*WHAT IS REQUIRED:* Return every entry exactly. Leave nothing out.

*Saved entries:*
_____

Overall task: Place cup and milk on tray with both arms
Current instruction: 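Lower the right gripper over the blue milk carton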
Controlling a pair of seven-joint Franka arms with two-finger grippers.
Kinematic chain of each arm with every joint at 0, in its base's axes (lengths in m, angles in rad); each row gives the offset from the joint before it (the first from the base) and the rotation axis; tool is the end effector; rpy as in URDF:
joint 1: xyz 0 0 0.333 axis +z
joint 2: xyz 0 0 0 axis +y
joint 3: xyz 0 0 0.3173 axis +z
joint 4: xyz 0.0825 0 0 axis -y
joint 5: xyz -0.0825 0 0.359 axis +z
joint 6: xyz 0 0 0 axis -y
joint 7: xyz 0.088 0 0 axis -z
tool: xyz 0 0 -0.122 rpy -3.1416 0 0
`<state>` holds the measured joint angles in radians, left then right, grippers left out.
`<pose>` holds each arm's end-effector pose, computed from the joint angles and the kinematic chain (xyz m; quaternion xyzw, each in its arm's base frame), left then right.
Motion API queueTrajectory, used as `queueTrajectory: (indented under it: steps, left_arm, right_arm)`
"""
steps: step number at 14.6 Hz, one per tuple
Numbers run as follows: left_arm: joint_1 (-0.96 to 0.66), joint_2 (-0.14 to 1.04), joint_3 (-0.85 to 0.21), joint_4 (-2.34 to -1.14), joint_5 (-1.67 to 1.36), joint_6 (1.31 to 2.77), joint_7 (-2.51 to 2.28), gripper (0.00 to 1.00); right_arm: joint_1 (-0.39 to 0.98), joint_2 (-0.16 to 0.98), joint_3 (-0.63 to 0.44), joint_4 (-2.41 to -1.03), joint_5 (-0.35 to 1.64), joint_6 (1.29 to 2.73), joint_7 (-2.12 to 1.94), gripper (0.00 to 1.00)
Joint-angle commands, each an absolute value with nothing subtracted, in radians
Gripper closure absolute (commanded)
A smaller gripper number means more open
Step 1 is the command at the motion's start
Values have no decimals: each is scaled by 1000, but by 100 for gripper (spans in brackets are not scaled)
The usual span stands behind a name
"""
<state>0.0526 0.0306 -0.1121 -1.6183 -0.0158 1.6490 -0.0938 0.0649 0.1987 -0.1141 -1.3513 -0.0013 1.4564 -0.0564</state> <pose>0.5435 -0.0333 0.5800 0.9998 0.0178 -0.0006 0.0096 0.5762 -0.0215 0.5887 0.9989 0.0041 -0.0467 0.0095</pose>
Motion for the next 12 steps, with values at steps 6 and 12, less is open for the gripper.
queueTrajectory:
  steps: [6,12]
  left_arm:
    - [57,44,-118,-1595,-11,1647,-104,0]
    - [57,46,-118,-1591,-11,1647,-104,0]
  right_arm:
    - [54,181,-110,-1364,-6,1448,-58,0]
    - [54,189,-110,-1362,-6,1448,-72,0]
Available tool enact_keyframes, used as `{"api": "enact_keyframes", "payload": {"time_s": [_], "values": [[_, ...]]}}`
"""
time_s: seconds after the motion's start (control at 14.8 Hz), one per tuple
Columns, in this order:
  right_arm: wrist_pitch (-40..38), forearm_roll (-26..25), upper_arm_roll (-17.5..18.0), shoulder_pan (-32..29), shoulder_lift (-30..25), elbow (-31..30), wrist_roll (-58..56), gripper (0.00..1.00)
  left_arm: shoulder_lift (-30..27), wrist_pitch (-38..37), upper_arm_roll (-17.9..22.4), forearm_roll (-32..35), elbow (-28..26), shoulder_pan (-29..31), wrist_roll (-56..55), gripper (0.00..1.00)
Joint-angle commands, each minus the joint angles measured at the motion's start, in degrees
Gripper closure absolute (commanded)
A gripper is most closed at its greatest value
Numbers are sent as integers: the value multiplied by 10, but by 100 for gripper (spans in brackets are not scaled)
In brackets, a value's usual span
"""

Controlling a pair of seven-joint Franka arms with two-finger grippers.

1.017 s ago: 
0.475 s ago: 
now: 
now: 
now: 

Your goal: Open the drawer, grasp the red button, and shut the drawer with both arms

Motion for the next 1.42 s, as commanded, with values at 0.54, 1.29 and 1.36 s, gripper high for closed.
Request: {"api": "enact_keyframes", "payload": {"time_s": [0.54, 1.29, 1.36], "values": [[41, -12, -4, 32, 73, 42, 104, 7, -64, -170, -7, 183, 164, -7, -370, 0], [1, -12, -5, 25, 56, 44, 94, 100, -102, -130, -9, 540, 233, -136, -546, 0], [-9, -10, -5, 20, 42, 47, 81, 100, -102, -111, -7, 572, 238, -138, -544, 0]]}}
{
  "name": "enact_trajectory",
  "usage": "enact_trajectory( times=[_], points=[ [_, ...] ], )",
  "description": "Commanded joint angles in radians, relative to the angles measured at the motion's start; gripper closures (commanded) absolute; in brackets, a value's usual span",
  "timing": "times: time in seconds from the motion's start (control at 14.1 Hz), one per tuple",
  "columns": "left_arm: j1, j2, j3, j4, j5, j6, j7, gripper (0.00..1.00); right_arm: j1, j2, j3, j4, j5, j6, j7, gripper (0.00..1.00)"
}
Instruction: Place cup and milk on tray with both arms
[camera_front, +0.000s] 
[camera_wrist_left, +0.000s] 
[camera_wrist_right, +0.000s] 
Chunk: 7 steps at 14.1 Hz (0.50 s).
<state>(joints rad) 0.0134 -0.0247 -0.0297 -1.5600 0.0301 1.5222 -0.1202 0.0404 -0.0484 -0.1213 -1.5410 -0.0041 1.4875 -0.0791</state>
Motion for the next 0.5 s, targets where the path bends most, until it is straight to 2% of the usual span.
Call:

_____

*TASK ANSWER:*
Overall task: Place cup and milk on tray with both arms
Current instruction: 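Lower the right gripper over the blue milk carton
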Controlling a pair of seven-joint Franka arms with two-finger grippers.
Kinematic chain of each arm with every joint at 0, in its base's axes (lengths in m, angles in rad); each row gives the offset from the joint before it (the first from the base) and the rotation axis; tool is the end effector; rpy as in URDF:
joint 1: xyz 0 0 0.333 axis +z
joint 2: xyz 0 0 0 axis +y
joint 3: xyz 0 0 0.3173 axis +z
joint 4: xyz 0.0825 0 0 axis -y
joint 5: xyz -0.0825 0 0.359 axis +z
joint 6: xyz 0 0 0 axis -y
joint 7: xyz 0.088 0 0 axis -z
tool: xyz 0 0 -0.122 rpy -3.1416 0 0
`<state>` holds the measured joint angles in radians, left then right, grippers left out.
`<pose>` holds each arm's end-effector pose, computed from the joint angles and the kinematic chain (xyz m; quaternion xyzw, each in its arm's base frame), left then right.
Motion API queueTrajectory, used as `queueTrajectory: (indented under it: steps, left_arm, right_arm)`
"""
steps: step number at 14.6 Hz, one per tuple
Numbers run as follows: left_arm: joint_1 (-0.96 to 0.66), joint_2 (-0.14 to 1.04), joint_3 (-0.85 to 0.21), joint_4 (-2.34 to -1.14), joint_5 (-1.67 to 1.36), joint_6 (1.31 to 2.77), joint_7 (-2.51 to 2.28), gripper (0.00 to 1.00); right_arm: joint_1 (-0.39 to 0.98), joint_2 (-0.16 to 0.98), joint_3 (-0.63 to 0.44), joint_4 (-2.41 to -1.03), joint_5 (-0.35 to 1.64), joint_6 (1.29 to 2.73), joint_7 (-2.12 to 1.94), gripper (0.00 to 1.00)
Joint-angle commands, each an absolute value with nothing subtracted, in radians
Gripper closure absolute (commanded)
A smaller gripper number means more open
Step 1 is the command at the motion's start
Values have no decimals: each is scaled by 1000, but by 100 for gripper (spans in brackets are not scaled)
The usual span stands behind a name
"""
<state>0.0526 0.0306 -0.1121 -1.6183 -0.0158 1.6490 -0.0938 0.0649 0.1987 -0.1141 -1.3513 -0.0013 1.4564 -0.0564</state> <pose>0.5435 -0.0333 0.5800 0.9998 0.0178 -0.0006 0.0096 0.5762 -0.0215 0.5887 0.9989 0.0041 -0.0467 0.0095</pose>
Motion for the next 12 steps, with values at steps 6 and 12, less is open for the gripper.
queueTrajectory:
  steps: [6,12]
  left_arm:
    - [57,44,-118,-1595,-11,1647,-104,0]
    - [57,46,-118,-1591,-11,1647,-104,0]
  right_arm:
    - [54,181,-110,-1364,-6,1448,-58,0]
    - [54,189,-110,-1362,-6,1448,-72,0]
Available tool enact_keyframes, used as `{"api": "enact_keyframes", "payload": {"time_s": [_], "values": [[_, ...]]}}`
"""
time_s: seconds after the motion's start (control at 14.8 Hz), one per tuple
Columns, in this order:
  right_arm: wrist_pitch (-40..38), forearm_roll (-26..25), upper_arm_roll (-17.5..18.0), shoulder_pan (-32..29), shoulder_lift (-30..25), elbow (-31..30), wrist_roll (-58..56), gripper (0.00..1.00)
  left_arm: shoulder_lift (-30..27), wrist_pitch (-38..37), upper_arm_roll (-17.9..22.4), forearm_roll (-32..35), elbow (-28..26), shoulder_pan (-29..31), wrist_roll (-56..55), gripper (0.00..1.00)
Joint-angle commands, each minus the joint angles measured at the motion's start, in degrees
Gripper closure absolute (commanded)
A gripper is most closed at its greatest value
Numbers are sent as integers: the value multiplied by 10, but by 100 for gripper (spans in brackets are not scaled)
In brackets, a value's usual span
"""

Controlling a pair of seven-joint Franka arms with two-finger grippers.

1.017 s ago: 
0.475 s ago: 
now: 
now: 
now: 

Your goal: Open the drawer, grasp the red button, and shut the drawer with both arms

Motion for the next 1.42 s, as commanded, with values at 0.54, 1.29 and 1.36 s, gripper high for closed.
Request: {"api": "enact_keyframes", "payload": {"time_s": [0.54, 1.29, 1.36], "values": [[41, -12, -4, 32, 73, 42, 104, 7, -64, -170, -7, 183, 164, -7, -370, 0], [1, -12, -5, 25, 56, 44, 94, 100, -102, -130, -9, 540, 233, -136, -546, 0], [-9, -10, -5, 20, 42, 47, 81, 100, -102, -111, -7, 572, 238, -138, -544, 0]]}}
{
  "name": "enact_trajectory",
  "usage": "enact_trajectory( times=[_], points=[ [_, ...] ], )",
  "description": "Commanded joint angles in radians, relative to the angles measured at the motion's start; gripper closures (commanded) absolute; in brackets, a value's usual span",
  "timing": "times: time in seconds from the motion's start (control at 14.1 Hz), one per tuple",
  "columns": "left_arm: j1, j2, j3, j4, j5, j6, j7, gripper (0.00..1.00); right_arm: j1, j2, j3, j4, j5, j6, j7, gripper (0.00..1.00)"
}
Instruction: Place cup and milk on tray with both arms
[camera_front, +0.000s] 
[camera_wrist_left, +0.000s] 
[camera_wrist_right, +0.000s] 
Chunk: 7 steps at 14.1 Hz (0.50 s).
<state>(joints rad) 0.0134 -0.0247 -0.0297 -1.5600 0.0301 1.5222 -0.1202 0.0404 -0.0484 -0.1213 -1.5410 -0.0041 1.4875 -0.0791</state>
Motion for the next 0.5 s, targets where the path bends most, until it is straight to 2% of the usual span.
Call:

Here the work on this exercise is complete.